Dir: Vitor Goncalves

United Kingdom (UK) / Portugal

2013

99 mins

PG

Cast:

Filipe Duarte, João Perry, Maria João Pinho

Hugo, a man on the cusp of middle age is in the grip of an unshakeable torpor, squandering his life away. Facing the impending death of his friend and professional mentor Antonio, he realises something must change.

Existing somewhere between the existential horror of Bergman and absurdist literary dread of Kafka, The Invisible Life explores how Hugo’s past smothers his ability to imagine and create a future for himself.

Beautifully shot and steeped in darkness, the film conjures an uncanny atmosphere as Hugo, his dying friend and ex-lover Adriana confront his inability to navigate the modern world. Hugo prefers to work alone at night in the cavernous offices of the civil service. His colleagues make him anxious and he has the social skills of a hermit. Hugo’s office, in the heart of Lisbon, looks out over a city in constant flux. Ironically, redevelopment and change appear to be the lifeblood of Hugo’s profession as a city engineer.

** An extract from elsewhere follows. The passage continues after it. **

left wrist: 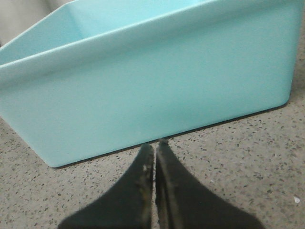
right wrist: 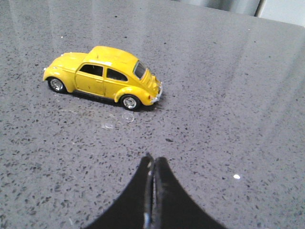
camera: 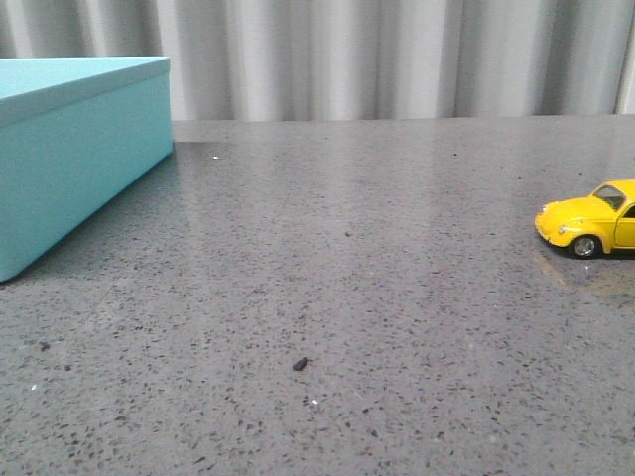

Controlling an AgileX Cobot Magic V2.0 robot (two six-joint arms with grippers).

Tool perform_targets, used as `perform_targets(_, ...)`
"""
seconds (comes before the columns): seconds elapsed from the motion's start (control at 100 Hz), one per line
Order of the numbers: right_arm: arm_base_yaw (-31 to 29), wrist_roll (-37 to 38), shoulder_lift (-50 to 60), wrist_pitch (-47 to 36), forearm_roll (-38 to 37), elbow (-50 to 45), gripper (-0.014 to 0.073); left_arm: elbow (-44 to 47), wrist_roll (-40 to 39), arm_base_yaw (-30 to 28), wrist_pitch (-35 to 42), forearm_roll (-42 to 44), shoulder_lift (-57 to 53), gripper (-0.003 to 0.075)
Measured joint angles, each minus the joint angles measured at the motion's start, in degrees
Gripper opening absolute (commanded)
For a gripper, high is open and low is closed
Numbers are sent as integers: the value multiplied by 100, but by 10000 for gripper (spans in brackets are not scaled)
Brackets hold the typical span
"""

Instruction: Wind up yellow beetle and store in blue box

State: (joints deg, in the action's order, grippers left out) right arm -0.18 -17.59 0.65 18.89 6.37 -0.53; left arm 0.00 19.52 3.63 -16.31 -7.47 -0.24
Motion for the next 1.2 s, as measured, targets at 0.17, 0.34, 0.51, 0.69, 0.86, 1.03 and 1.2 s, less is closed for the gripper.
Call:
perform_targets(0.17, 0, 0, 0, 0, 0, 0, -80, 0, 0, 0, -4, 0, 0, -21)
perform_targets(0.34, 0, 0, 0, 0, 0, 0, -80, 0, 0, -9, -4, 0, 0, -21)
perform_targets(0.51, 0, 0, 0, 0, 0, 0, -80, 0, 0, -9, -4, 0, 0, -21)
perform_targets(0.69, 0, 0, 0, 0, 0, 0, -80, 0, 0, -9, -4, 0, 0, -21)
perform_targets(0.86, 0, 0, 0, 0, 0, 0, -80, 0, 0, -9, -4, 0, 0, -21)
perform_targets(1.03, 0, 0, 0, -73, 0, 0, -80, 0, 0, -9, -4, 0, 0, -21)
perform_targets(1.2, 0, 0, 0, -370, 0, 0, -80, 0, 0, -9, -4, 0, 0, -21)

Yet Hugo himself has lived for so long in the comfort of Antonio’s shadow that he has become incapable of making a decision on his own and taking agency over his own life. Hugo is a man terrified by change and unsure why. He lives in the house of his dead parents, unable to use the rooms in which they lived, choosing instead to mothball them as a shrine to an airless past.

Equally his relationship with Adriana, the love of his life, has stalled too. Frustrated with Hugo’s inertia Adriana has given him an ultimatum – to move out of his family home and in with her, or forever remain alone in the shadows of memory.

Hugo can see that he needs to change and take control of his own destiny but finding the strength to do so is quite another matter.

Gonçalves, whose previous film A Girl in Summer is considered a touchstone in Portuguese national cinema, has returned to the world after a 25 year hiatus from filmmaking with a tender, contemplative and haunting wonder.